SUPPLIED RECORDS:

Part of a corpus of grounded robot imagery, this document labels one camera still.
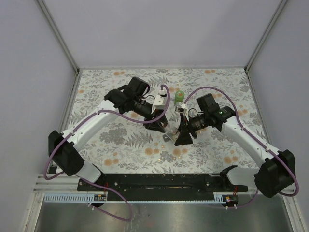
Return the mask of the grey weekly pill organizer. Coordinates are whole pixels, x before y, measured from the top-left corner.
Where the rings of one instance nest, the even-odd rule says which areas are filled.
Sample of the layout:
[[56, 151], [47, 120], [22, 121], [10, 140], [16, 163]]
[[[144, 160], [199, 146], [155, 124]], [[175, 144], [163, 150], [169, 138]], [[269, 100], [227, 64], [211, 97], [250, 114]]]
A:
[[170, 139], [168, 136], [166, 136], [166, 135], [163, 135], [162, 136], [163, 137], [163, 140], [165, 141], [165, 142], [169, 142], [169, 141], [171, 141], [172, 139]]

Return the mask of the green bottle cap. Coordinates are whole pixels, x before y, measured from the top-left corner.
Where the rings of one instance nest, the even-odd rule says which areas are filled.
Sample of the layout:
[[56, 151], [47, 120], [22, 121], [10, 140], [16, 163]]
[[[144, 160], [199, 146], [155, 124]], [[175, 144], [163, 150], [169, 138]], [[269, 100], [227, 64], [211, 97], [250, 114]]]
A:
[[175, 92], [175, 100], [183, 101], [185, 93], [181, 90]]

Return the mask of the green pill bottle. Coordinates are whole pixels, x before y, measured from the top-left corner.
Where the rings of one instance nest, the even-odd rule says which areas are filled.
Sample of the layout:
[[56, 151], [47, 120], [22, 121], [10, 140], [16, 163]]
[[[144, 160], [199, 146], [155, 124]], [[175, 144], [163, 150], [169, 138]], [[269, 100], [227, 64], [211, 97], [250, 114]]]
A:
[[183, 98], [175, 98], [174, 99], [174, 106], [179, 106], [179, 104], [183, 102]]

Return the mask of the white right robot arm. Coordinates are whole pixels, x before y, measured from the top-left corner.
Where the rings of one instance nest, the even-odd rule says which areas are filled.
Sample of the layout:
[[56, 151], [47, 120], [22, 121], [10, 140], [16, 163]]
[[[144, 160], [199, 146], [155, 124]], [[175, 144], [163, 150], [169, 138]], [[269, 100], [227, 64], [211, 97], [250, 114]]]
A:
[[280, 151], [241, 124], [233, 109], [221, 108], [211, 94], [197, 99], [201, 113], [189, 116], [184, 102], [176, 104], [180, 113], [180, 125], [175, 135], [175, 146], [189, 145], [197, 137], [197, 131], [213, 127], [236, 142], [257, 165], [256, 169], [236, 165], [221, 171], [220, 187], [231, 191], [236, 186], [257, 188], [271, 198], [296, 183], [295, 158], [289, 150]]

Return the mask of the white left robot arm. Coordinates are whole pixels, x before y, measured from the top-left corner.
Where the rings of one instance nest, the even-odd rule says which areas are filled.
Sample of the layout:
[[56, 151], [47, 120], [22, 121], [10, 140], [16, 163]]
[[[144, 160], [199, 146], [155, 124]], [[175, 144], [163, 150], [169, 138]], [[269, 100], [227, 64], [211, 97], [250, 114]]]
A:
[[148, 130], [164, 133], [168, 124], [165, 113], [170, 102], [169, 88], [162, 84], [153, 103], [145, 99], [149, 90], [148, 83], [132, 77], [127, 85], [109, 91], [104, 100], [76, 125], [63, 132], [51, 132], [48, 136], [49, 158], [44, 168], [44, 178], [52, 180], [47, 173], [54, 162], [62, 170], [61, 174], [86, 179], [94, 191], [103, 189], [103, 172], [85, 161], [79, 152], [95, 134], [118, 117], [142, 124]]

EXERCISE INSTRUCTIONS:
Could all the data above be given again exactly, leaving out its images?

YOUR SOLUTION:
Part of a corpus of grounded robot imagery, this document labels one camera still.
Return the mask of the grey weekly pill organizer. Coordinates are whole pixels, x before y, measured from the top-left corner.
Where the rings of one instance nest, the even-odd rule says which areas are filled.
Sample of the layout:
[[56, 151], [47, 120], [22, 121], [10, 140], [16, 163]]
[[[144, 160], [199, 146], [155, 124]], [[175, 144], [163, 150], [169, 138]], [[269, 100], [227, 64], [211, 97], [250, 114]]]
A:
[[170, 139], [168, 136], [166, 136], [166, 135], [163, 135], [162, 136], [163, 137], [163, 140], [165, 141], [165, 142], [169, 142], [169, 141], [171, 141], [172, 139]]

Return the mask of the green bottle cap. Coordinates are whole pixels, x before y, measured from the top-left corner.
Where the rings of one instance nest, the even-odd rule says which areas are filled.
Sample of the layout:
[[56, 151], [47, 120], [22, 121], [10, 140], [16, 163]]
[[[144, 160], [199, 146], [155, 124]], [[175, 144], [163, 150], [169, 138]], [[269, 100], [227, 64], [211, 97], [250, 114]]]
A:
[[175, 92], [175, 100], [183, 101], [185, 93], [181, 90]]

Return the mask of the green pill bottle. Coordinates are whole pixels, x before y, measured from the top-left corner.
Where the rings of one instance nest, the even-odd rule says which areas are filled.
Sample of the layout:
[[56, 151], [47, 120], [22, 121], [10, 140], [16, 163]]
[[[144, 160], [199, 146], [155, 124]], [[175, 144], [163, 150], [169, 138]], [[269, 100], [227, 64], [211, 97], [250, 114]]]
A:
[[183, 98], [175, 98], [174, 99], [174, 106], [179, 106], [179, 104], [183, 102]]

Return the mask of the white right robot arm. Coordinates are whole pixels, x before y, measured from the top-left corner.
Where the rings of one instance nest, the even-odd rule says which areas are filled.
Sample of the layout:
[[56, 151], [47, 120], [22, 121], [10, 140], [16, 163]]
[[[144, 160], [199, 146], [155, 124]], [[175, 144], [163, 150], [169, 138]], [[269, 100], [227, 64], [211, 97], [250, 114]]]
A:
[[280, 151], [241, 124], [233, 109], [221, 108], [211, 94], [197, 99], [201, 113], [189, 116], [184, 102], [176, 104], [180, 113], [180, 125], [175, 135], [175, 146], [189, 145], [197, 137], [197, 131], [213, 127], [236, 142], [257, 165], [256, 169], [236, 165], [221, 171], [220, 187], [231, 191], [236, 186], [257, 188], [271, 198], [296, 183], [295, 158], [289, 150]]

Return the mask of the white left robot arm. Coordinates are whole pixels, x before y, measured from the top-left corner.
Where the rings of one instance nest, the even-odd rule says which areas are filled.
Sample of the layout:
[[56, 151], [47, 120], [22, 121], [10, 140], [16, 163]]
[[[144, 160], [199, 146], [155, 124]], [[175, 144], [163, 150], [169, 138]], [[269, 100], [227, 64], [211, 97], [250, 114]]]
A:
[[148, 130], [164, 133], [168, 124], [165, 113], [170, 102], [169, 88], [162, 84], [153, 103], [145, 99], [149, 90], [148, 83], [132, 77], [127, 85], [109, 91], [104, 100], [76, 125], [63, 132], [51, 132], [48, 136], [49, 158], [44, 168], [44, 178], [52, 180], [47, 173], [54, 162], [62, 170], [61, 174], [86, 179], [94, 191], [103, 189], [103, 172], [85, 161], [79, 152], [95, 134], [118, 117], [142, 124]]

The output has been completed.